"In der Blütezeit der NS-Diktatur hatten die westlichen Demokratien zuweilen mit dem nationalen Sozialismus Frieden geschlossen, und den Kampf der neuen Machthaber gegen die Reaktion mit Wohlgefallen beobachtet. [...]
So groß die ideologisch-politischen Meinungsverschiedenheiten der Kriegskoalition waren, mit ihrem Feindbild war ein festes einigendes Band geknüpft. Für die Sowjets waren das preußische Junkertum und die deutsche Kapitalistenklasse Teil ihrer Klassenfeinddefinition. Für die US-Amerikaner entsprach das Feindbild ihren Vorstellungen von Aristokratie und Despotie, so wie sie die emigrierten Europäer im 18. und 19. Jhd. hinter sich gelassen und mit dem die Amerikaner im eigenen Land in den Sezessionskriegen aufgeräumt hatten.
Der Kampf der Nordstaaten gegen den aristokratischen Süden war von puritanischem Moralismus und handfesten ökonomischen Interessen getragen. Am Ende des amerikanischen Bürgerkrieges waren die prachtvollen klassizistischen Gutshäuser zerstört, die alten Oberschicht entmachtet, als Sklavenhalter desavouiert.
Die Nivellierung der Gesellschaft und das aufkommende Neureichentum wurden als demokratischer Fortschritt gepriesen. Die Verquickung materieller und ideeller ZIele summierte sich zu einer amerikanischen Weltmission, in deren Rahmen die USA nun bereits zum zweiten mal in Europa eingegriffen hatten."

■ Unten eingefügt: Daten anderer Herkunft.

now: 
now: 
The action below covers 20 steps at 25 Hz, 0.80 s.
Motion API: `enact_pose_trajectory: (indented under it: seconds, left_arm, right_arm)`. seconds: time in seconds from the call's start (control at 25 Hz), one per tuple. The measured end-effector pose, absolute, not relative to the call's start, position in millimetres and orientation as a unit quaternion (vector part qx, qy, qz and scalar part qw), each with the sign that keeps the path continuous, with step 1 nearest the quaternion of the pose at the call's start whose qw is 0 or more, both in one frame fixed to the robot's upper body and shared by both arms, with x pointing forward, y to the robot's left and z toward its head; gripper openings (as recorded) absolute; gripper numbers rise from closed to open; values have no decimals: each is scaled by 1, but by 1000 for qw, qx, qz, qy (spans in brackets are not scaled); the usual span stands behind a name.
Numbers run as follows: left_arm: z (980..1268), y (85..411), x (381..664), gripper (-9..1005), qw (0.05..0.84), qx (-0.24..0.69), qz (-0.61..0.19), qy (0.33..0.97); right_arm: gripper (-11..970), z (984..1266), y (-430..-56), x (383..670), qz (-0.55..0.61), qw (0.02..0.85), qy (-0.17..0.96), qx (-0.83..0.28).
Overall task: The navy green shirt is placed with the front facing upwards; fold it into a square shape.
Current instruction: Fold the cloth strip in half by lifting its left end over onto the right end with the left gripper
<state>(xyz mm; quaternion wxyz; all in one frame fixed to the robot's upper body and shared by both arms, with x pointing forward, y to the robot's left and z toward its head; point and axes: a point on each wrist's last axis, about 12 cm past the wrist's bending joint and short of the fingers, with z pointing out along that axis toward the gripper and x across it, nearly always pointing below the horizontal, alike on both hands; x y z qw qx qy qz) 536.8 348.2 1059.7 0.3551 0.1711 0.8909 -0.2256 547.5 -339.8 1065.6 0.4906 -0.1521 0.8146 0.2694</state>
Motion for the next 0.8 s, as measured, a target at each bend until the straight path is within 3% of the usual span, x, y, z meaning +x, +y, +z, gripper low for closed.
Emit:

Joska Pintschovius in "Die Diktatur der Kleinbürger" zur Lage in Deutschland nach 1945, wo bemerkenswerterweise, und trotz 20. Juli 1944, der Feind der Alliierten immer noch "Reaktion" - und nicht: nationaler Sozialismus! - hieß. Darin liegt eine Hauptwurzel des Umstands, daß nach dem 2. Weltkrieg die ohnehin bereits von Hitler empfindlich dezimierte reaktionäre, jahrtausendalte Elite des konservativen Deutschland mit in den Abgrund gerissen wurde, und verschwand. Bis hinein in die Prozesse von Nürnberg, wo die Nazi-Täter nichts unversucht ließen, um ihre alten Haßobjekte, den reaktionären Adel, die Wehrmacht, die alten Eliten, als mitschuldig zu belasten.